>>>>>
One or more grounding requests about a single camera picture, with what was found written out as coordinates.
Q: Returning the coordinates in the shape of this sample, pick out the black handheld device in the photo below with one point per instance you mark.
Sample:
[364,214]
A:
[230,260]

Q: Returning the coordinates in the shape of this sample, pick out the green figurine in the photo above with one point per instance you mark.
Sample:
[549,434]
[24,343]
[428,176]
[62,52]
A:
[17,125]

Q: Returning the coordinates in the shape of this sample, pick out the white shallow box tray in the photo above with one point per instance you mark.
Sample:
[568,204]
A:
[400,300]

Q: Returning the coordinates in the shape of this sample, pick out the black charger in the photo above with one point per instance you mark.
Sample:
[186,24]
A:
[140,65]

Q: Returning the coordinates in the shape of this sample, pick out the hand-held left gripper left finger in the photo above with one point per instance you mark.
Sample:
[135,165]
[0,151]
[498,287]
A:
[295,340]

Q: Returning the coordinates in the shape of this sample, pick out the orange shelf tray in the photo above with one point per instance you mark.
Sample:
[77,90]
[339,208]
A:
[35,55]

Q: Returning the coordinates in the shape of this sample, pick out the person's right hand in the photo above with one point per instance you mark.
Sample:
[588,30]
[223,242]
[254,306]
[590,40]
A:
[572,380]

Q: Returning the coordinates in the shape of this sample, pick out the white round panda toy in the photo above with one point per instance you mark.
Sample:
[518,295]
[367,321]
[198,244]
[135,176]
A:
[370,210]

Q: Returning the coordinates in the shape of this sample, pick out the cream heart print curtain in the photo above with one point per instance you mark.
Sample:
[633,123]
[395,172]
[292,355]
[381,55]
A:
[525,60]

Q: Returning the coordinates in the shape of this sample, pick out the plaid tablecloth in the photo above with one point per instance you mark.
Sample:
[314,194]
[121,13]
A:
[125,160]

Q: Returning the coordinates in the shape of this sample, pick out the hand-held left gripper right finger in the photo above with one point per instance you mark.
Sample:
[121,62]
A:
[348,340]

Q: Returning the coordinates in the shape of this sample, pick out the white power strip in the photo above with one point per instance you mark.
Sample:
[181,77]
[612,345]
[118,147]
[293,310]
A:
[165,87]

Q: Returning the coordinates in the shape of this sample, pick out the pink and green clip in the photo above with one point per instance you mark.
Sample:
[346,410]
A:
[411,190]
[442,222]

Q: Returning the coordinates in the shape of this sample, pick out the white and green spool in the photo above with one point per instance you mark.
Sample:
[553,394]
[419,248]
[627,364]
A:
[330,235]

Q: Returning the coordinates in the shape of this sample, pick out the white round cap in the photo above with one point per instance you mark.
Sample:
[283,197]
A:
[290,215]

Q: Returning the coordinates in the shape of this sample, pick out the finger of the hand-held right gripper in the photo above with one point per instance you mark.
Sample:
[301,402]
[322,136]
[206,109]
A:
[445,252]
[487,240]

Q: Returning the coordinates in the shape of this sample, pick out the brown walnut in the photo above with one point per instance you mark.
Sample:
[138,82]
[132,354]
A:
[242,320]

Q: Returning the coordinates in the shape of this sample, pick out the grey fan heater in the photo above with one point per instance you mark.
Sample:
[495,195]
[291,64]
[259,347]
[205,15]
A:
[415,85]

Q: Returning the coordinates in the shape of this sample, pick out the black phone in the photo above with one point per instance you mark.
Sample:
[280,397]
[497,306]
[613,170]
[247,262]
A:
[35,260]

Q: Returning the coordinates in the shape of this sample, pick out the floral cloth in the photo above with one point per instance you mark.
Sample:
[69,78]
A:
<<<<<
Go through the listing above and return each line where the word "right" occurs.

# EXERCISE RESULT
Q: Returning the coordinates in the shape of this sample, pick out the person's right hand in the photo above with one point per instance you mark.
Q: Returning the coordinates in the shape of this sample, pick out the hand-held left gripper right finger in the photo above with one point per instance you mark.
Q: Returning the coordinates in the shape of this sample, pick out the finger of the hand-held right gripper in the photo above with one point per instance you mark.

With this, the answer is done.